日日吃雞鴨委實有些膩了,今日便想用從係統那兒兌換的蘸料,配合著燉得入口即化的蹄花兒解解饞。

跟小廚房要了一口小鑄鐵鍋,齊東珠將處理好毛發的豬前蹄洗刷乾淨,放在灶台上煨著。趕來尋她的翠瑛今日恰好沒被分配什麼差事,早上打掃完兩件房室,便在小廚房尋了個地方做起了縫補的夥計,順便幫齊東珠看著灶台上的小鍋。

齊東珠與她閒話一會兒,便回房補眠去了。夜裡看護比格阿哥的活計說重也不重,說輕也不輕。比格阿哥是個很安靜的幼崽,似乎隻要齊東珠在他身邊陪著他,便能乖巧地發出幼崽獨有的小聲呼嚕,不吵不鬨。

可齊東珠卻不想再像第一夜那樣輕易入睡,讓安靜過了頭的比格阿哥裹著尿濕的尿布也不知哭鬨。於是她最多隻小憩一會兒,將奶比摟進懷裡,若是奶比從酣睡中醒來,發出輕微的呼嚕聲或是吐出一個口水泡,她都能及時察覺,給眨巴著眼睛的幼崽及時喂上一口奶水。

大體來說,這是份讓人覺得極為舒心的差事。奶比的絨毛軟塌塌的,小毛臉兒摸起來手感極好,又滑又軟,便是摸上大半夜也不膩。軟乎乎又圓鼓鼓的小肚子更是讓人愛不釋手,從上往下輕輕捋一把他腹部白色的絨毛,奶比小肚子上的肉肉都能顫三顫,若是把臉埋進去吸一口,瞬間便會被溫暖和甜蜜包裹住,一時之間隻覺得人世間煩憂儘去。

小狗果然是世界的瑰寶。

傍晚,與翠瑛一道享用過湯汁奶白,入口即化的蹄花兒,和一道北方冬日的常備的醋溜白菜。齊東珠去洗漱完畢,便早早兒去比格阿哥房中報道了。

不知為何,比格阿哥今日格外粘人,齊東珠一抱起他,便用軟糯的小奶音哼哼唧唧,像極了在撒嬌抱怨。齊東珠有些無措地拍撫著他,哄了一會兒,才將他哄睡。

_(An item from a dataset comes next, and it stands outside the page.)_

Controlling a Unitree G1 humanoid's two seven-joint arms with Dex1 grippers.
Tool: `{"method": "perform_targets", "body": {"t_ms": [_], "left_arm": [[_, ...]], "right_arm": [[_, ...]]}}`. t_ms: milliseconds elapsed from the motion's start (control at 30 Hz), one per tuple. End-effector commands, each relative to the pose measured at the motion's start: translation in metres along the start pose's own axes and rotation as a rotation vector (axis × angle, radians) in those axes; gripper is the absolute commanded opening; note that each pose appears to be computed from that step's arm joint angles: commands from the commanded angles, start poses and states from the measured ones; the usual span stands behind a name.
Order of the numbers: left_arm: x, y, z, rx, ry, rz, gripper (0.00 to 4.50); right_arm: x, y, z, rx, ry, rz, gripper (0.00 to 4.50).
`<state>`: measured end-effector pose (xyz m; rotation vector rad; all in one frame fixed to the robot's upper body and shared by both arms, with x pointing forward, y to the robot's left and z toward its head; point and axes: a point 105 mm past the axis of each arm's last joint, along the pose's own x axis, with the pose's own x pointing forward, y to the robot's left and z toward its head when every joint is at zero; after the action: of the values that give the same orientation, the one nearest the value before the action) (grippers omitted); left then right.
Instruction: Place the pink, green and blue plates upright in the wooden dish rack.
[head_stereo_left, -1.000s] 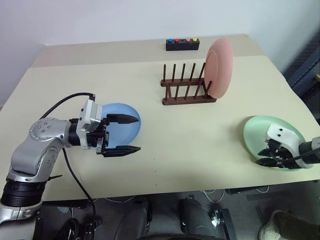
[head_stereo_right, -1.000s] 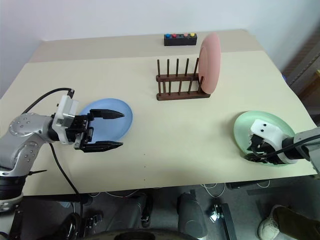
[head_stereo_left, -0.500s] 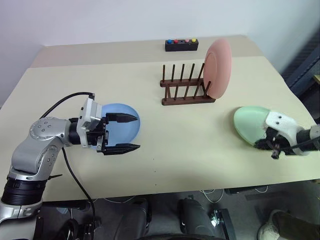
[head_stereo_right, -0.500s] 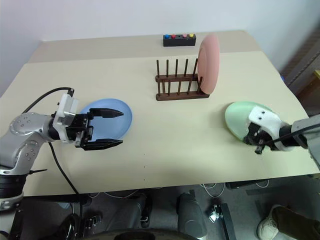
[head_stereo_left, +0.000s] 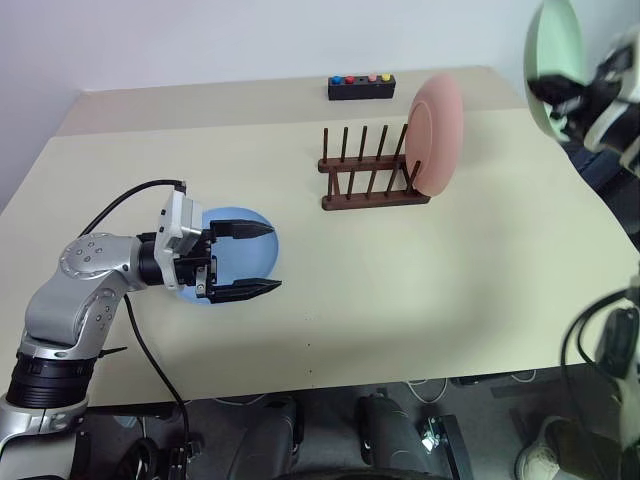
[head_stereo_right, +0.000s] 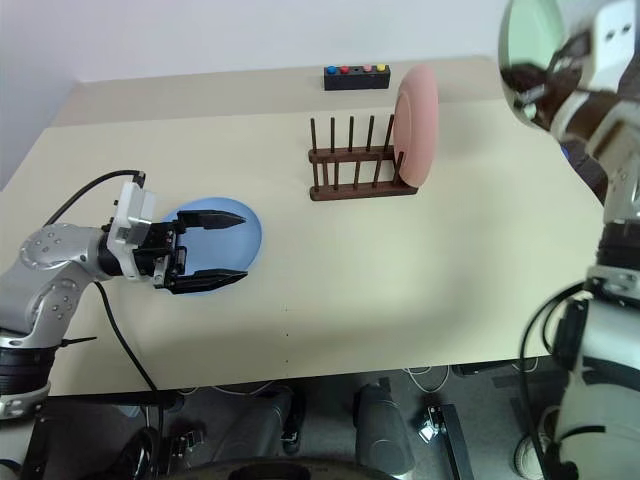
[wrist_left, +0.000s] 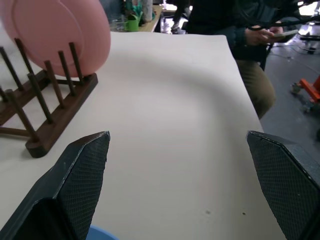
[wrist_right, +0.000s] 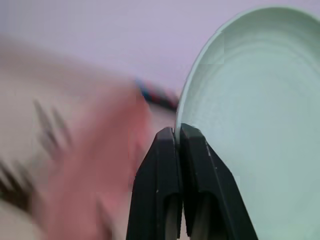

窗外,天色一點點暗沉下來。宮廷的另一側,康熙帝的龍輦離開了儲秀宮烏雅貴人處,本要向著乾清宮處理政務,可轉念想到還在坐著月子的烏雅氏帶著輕愁的眉眼,不由揉了揉眉心,吩咐道:

“梁九功,擺駕南四所。”

梁九功連忙道:

“嗻。主子可是想看看小阿哥怎麼樣了?”

“嗯。”

康熙坐在龍輦上,心不在焉地應著。

今歲,自立為王,犯上作亂的吳三桂終於伏誅,可三藩之亂卻還未被完全剿滅,天下還是動亂不堪。

雖不過二十有五,康熙已然禦及天下近十八載。他是真正的少年皇帝,年歲輕輕便坐上了至高無上的皇座,可內有權臣虎視眈眈,外有三番叛亂謀逆。